# Looking for a A&S training buddy



## thecalmc (May 26, 2015)

I'm looking for someone to train with on my long road of preparation to hopefully becoming an operator. I'm currently stationed at New River, NC, with H&HS (yes yes, I'm a nasty air winger). I have a gym buddy here on base, but what I'm more interested in is doing ruck runs, swimming, the O Course, the short card, following the 10 week MARSOC prep program perhaps, things outside of lifting and running to help get my ass in as good of shape as possible before putting in a package.

I currently run a 285 PFT, but I'm not a strong swimmer, and that's what I want to improve most. If you're as boot as I am and want to kick some ass together I'm all about it, if you've been around a while and want to kick my ass that's great too.


----------



## MRG717 (Oct 10, 2015)

Hey buddy, you still looking for a swim/ruck partner? I'm on Lejeune, I do my own weight lifting program but wouldn't mind finding someone to ruck and swim with.


----------



## thecalmc (Oct 10, 2015)

I am indeed. I still haven't done much in the way of swimming and rucking yet, been focusing on lifting and trying to get some kind of decent nutrition plan down while I live in the barracks. I have done a few five miles, trying to keep a good pace. Definitely kicks my ass the day after a workout. Did one 8 mile where I kept a 9-10 minute pace, that was in cammies with ~50-60 pounds in my pack and nothing in hand. 

I messaged you my info, hopefully we can work out a plan.


----------



## buzzkill.0621 (Oct 13, 2015)

When are you shooting to go to selection?


----------



## MRG717 (Oct 13, 2015)

For me, January, I just completed the NSW phys last week and the recruiters said Jan may be booked. Pushing me to April. I'll find out for sure this week. I do have a BRPC cert allowing me orders to BRC so now I'm on the fence of waiting for April or going to BRC.


----------



## Jim Flagan (Oct 13, 2015)

MRG717 said:


> For me, January, I just completed the NSW phys last week and the recruiters said Jan may be booked. Pushing me to April. I'll find out for sure this week. I do have a BRPC cert allowing me orders to BRC so now I'm on the fence of waiting for April or going to BRC.



Whats a BRPC cert?


----------



## thecalmc (Oct 14, 2015)

I'm a ways off from actually attending myself. About to hit my two year mark, so I have another year to go. I'm just trying to get as ahead of the game as possible, get in the best shape possible and then line everything up PME/admin wise as I get closer to that 3 year mark so I can go asap.


----------



## buzzkill.0621 (Oct 14, 2015)

I'd say train like you're going in January... There will be drops for certain reasons, such as people being stupid and not bringing everything that they need with them or admin screw ups.

@Jim Flagan 


Jim Flagan said:


> Whats a BRPC cert?


 
I'm thinking it's a BRC Prep Course cert saying that he survived the course.


----------



## THEJUGGERNAUT (Oct 14, 2015)

thecalmc said:


> I'm a ways off from actually attending myself. About to hit my two year mark, so I have another year to go. I'm just trying to get as ahead of the game as possible, get in the best shape possible and then line everything up PME/admin wise as I get closer to that 3 year mark so I can go asap.

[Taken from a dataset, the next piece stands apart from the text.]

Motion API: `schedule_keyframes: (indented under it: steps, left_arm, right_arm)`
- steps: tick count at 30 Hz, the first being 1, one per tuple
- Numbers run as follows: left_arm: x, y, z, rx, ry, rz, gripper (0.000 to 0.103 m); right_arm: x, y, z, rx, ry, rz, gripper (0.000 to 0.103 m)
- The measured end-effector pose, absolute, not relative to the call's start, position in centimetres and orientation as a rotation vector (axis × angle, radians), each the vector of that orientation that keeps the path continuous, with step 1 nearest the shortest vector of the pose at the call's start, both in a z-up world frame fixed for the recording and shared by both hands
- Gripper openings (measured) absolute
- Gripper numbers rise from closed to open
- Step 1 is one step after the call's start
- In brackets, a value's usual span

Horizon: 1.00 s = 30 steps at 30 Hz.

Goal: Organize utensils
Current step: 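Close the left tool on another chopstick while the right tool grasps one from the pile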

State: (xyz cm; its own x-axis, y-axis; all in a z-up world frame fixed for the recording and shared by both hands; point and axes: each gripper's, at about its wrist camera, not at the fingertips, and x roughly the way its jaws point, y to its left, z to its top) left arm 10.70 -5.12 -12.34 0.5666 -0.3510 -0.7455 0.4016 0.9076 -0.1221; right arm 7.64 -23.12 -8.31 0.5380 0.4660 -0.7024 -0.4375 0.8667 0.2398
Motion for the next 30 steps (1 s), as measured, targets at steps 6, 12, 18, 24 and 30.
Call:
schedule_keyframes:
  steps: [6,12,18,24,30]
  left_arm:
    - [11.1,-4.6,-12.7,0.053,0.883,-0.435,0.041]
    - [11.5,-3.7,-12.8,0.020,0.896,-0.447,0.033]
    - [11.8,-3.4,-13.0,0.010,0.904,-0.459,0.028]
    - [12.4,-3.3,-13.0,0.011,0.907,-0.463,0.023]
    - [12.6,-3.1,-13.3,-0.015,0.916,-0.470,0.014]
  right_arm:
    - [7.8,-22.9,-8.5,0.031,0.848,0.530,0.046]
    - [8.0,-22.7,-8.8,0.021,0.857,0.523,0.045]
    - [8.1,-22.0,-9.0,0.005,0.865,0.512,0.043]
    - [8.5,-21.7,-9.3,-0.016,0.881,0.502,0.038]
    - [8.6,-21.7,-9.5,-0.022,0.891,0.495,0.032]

Have you talked to a recruiter? If your a NCO(or close to becoming one) there's no reason why you cant start your package now. It may take several months to complete your package and by that time you would be looking at going to the August class. If I were you, I would at least try to get the ball rolling. The process takes enough time itself.


----------



## MRG717 (Oct 14, 2015)

Yea BRPC is the basic reconnaissance primer course required to complete before attending BRC .


----------



## Jim Flagan (Oct 14, 2015)

MRG717 said:


> Yea BRPC is the basic reconnaissance primer course required to complete before attending BRC .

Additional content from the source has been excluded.